The reputation of non-execs has taken a bit of a hammering in the last year or so, so perhaps we shouldn’t be surprised that according to new research, the number of NEDs serving on the boards of FTSE 100 companies has been slashed by 16% in the last financial year. The report, by the Reward Technology Forum, also shows that those still in a job have seen their juicy remuneration packages take a hit (even though executive director salaries have actually risen during the period). At a time when cost-cutting is top of every corporate agenda, non-execs must look like an easy target – but if the crunch was to some extent due to failures in governance, is it really wise to reduce the level of governance now?

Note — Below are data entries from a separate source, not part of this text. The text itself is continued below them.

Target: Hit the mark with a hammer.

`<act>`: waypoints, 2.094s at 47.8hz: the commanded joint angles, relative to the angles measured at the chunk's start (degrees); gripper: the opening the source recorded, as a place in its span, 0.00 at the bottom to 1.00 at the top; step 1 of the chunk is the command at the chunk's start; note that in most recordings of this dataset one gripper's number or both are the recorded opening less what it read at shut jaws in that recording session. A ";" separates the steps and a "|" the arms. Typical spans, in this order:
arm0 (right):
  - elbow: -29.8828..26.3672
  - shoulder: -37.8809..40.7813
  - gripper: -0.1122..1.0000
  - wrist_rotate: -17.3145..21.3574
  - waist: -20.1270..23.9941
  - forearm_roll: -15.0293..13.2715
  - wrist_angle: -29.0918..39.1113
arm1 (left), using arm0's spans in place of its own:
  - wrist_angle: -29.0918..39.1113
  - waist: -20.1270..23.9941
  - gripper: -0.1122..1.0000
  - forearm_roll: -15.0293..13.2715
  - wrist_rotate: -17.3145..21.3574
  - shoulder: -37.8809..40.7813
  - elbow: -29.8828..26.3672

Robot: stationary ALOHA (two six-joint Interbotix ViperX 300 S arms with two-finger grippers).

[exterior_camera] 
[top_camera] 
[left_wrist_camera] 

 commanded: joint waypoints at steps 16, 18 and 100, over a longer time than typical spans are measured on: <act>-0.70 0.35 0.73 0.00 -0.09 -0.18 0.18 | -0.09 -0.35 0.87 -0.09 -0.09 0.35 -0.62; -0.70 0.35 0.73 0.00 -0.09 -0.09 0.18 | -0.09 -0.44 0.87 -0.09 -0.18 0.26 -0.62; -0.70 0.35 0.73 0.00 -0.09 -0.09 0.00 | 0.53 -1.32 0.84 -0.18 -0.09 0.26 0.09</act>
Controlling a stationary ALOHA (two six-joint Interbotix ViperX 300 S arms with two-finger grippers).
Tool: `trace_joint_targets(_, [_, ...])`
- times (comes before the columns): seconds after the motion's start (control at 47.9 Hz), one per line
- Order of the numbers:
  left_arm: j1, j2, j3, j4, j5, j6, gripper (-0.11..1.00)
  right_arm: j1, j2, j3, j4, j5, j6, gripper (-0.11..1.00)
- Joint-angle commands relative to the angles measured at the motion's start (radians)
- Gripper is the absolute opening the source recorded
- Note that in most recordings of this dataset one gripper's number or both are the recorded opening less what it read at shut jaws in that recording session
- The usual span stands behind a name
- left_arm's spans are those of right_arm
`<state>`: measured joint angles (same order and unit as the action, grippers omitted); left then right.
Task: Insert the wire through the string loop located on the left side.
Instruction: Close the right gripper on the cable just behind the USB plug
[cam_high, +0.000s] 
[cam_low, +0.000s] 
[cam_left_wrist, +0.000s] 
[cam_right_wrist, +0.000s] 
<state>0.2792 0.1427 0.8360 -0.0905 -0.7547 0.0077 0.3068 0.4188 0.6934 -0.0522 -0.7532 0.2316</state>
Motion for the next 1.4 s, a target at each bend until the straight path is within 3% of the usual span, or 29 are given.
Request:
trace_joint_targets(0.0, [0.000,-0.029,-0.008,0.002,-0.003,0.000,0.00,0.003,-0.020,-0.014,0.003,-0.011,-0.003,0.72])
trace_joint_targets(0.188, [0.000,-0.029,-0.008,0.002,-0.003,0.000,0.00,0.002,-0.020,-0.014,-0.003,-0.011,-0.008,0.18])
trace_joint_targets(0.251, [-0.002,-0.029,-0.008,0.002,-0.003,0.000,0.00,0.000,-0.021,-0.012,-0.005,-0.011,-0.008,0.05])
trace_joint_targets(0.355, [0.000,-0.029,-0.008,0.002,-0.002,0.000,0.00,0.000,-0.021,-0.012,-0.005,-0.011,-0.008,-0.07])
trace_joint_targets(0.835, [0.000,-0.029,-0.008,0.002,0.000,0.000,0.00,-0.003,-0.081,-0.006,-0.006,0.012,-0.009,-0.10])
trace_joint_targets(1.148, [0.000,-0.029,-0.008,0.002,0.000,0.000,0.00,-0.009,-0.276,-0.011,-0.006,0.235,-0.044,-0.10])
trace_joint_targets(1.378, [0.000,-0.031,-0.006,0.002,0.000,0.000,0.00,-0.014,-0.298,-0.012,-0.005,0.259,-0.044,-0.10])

Of course we should stress that the surviving NEDs aren’t exactly on the breadline: the average FTSE 100 non-exec earned £81,930 last year, which isn’t bad considering they usually work about 30 days a year. Nonetheless, this is apparently down by about 5% from the 2007-2008 figure of £86,576. And while it may seem reasonable enough for the board to share in the rest of the company’s pain, it’s worth remembering that FTSE 100 bosses saw their salaries increase by 7.4% this year, according to Income Data Services. (Those non-execs on the remuneration committee may not have been very popular with their colleagues after that.)
However, non-execs are clearly seen as much more expendable. And what’s more, it’s women who are bearing the brunt: the number of female non-execs fell by 22%, while the number of men was down 15%. Since there were so few women on FTSE 100 boards in the first place (there are now just 96 female NEDs, compared to 535 men), this discrepancy is even more alarming. Given that excessive testosterone seems to be one of the things that got us into this mess, you’d think attracting board-level female talent should be at the top of the to-do list.
Some of the corporate disasters of recent times seemed to point to a failure of NEDs to hold the executive to account, and it’s clear this has had an impact on how their effectiveness is perceived. With CEOs looking to slash costs, chopping a few non-execs must seem like an easy saving. But with governance and risk management requirements increasing all the time, big public companies need a strong, independent and well-qualified board to keep a firm hand on the tiller. Employing fewer non-execs (and paying them less) isn’t necessarily the best way to achieve this.